THUDM/AgentBench

dbbench-std: Task Output Seems Correct But MD5 Mismatches

Opened this issue · 1 comments

I looked into one particular DbBench task. GPT4 seems to have give the right answer but MD5 doesn't match.

Steps to reproduce the behavior:

  1. Run a task with line #106 of dbbench/standard.jsonl:
    {"description": "The film titled 'New Movie' will be added to the Filmography table with the lead actor role and a note of '-' for the year 2019.", "label": ["INSERT INTO Filmography (Year, Title, Role, Notes) VALUES ('2019', 'New Movie', 'Lead Actor', '-')"], "create": {"database": "fetaqa", "init": "fetaqa_init.sql"}, "table": {"table_name": "Filmography", "table_info": {"columns": [{"name": "Year", "type": "INT"}, {"name": "Title", "type": "TEXT"}, {"name": "Role", "type": "TEXT"}, {"name": "Notes", "type": "TEXT"}], "rows": [["1985", "Back to the Future", "Jennifer Parker", "-"], ["2008", "Still Waters Burn", "Laura Harper", "-"], ["2011", "Alien Armageddon", "Eileen Daly", "-"], ["2013", "You Are Not Alone", "Cristina's Mom", "Short film"], ["2013", "Max", "Mom", "Short film"], ["2014", "Starship: Rising", "Captain Savage", "-"], ["2015", "EP/Executive Protection", "Pam Travis", "-"], ["2015", "Back in Time", "Herself", "Back to the Future documentary"], ["2015", "Back to the 2015 Future", "Jennifer Parker", "Short film"], ["2017", "Vitals", "Margaret Parks", "-"], ["2018", "Groove Street", "Julie", "-"], ["1999", "The Matrix", "Trinity", "-"], ["2005", "Batman Begins", "Rachel Dawes", "-"], ["2010", "Inception", "Mal", "-"], ["2012", "The Avengers", "Black Widow/Natasha Romanoff", "-"], ["2014", "Interstellar", "Brand", "-"], ["2016", "La La Land", "Mia Dolan", "-"], ["2017", "Wonder Woman", "Wonder Woman/Diana Prince", "-"], ["2019", "Avengers: Endgame", "Black Widow/Natasha Romanoff", "-"], ["2021", "The Suicide Squad", "Harley Quinn", "-"], ["2022", "Black Panther: Wakanda Forever", "Okoye", "-"]]}}, "evaluation": "", "example": "", "type": ["INSERT"], "heads": ["Year", "Title", "Role", "Notes"], "add_description": "The name of this table is Filmography, and the headers of this table are Year,Title,Role,Notes.", "source": "fetaqa", "answer_md5": "[('ae2213ddbcb907c43fd757035b363328',)]"}

  2. Get the output SQL command and MD5 from the output/runs.jsonl file:

image

  1. Print out the modified table in dbbench.interaction.execute:

image

  1. Get the MD5 from the dataset and compared the one in the output:

image

  • OS: Ubuntu 22.04
  • Python: 3.9

This is only one example I collected.
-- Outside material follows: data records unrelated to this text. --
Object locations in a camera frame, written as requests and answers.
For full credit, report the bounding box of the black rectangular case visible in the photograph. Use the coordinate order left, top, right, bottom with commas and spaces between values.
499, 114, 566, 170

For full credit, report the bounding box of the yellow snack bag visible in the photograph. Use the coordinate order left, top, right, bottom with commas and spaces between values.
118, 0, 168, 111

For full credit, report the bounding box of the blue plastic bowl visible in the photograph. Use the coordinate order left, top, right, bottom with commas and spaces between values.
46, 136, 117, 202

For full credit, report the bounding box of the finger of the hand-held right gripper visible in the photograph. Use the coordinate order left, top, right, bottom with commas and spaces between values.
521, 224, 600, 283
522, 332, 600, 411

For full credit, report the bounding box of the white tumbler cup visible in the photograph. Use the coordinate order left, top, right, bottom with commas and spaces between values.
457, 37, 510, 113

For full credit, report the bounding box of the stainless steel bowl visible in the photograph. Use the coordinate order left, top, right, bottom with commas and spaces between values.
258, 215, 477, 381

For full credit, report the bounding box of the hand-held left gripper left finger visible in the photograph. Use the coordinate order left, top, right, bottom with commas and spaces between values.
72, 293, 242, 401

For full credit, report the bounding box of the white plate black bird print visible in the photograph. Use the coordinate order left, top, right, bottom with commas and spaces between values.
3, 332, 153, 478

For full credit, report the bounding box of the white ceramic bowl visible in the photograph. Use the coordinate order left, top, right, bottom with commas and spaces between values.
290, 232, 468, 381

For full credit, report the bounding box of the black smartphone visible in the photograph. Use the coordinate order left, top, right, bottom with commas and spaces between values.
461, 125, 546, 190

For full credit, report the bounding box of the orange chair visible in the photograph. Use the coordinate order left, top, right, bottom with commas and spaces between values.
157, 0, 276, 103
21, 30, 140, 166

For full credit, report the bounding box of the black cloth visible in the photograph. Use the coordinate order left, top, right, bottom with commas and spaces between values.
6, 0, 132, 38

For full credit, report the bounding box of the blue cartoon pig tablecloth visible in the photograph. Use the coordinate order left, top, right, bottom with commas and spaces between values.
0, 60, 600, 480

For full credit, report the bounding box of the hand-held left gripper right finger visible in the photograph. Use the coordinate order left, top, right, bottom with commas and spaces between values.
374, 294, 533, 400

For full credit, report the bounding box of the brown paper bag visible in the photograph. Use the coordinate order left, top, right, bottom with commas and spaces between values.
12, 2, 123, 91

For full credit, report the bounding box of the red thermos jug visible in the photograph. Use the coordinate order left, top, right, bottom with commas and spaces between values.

There are many errors of similar kind. Can you help me identify the issues I am facing, please?

zhc7 commented

Hi, @wchen-github . The answer md5 is calculated based on the label field in the data entry. As you can see, the correct answer is assumed to be INSERT INTO Filmography (Year, Title, Role, Notes) VALUES ('2019', 'New Movie', 'Lead Actor', '-'). Capitalized Lead Actor is probably causing the difference in hash. We'll try to do better in data filtering and validation. There shouldn't be many similar exceptions. Thank you for your report!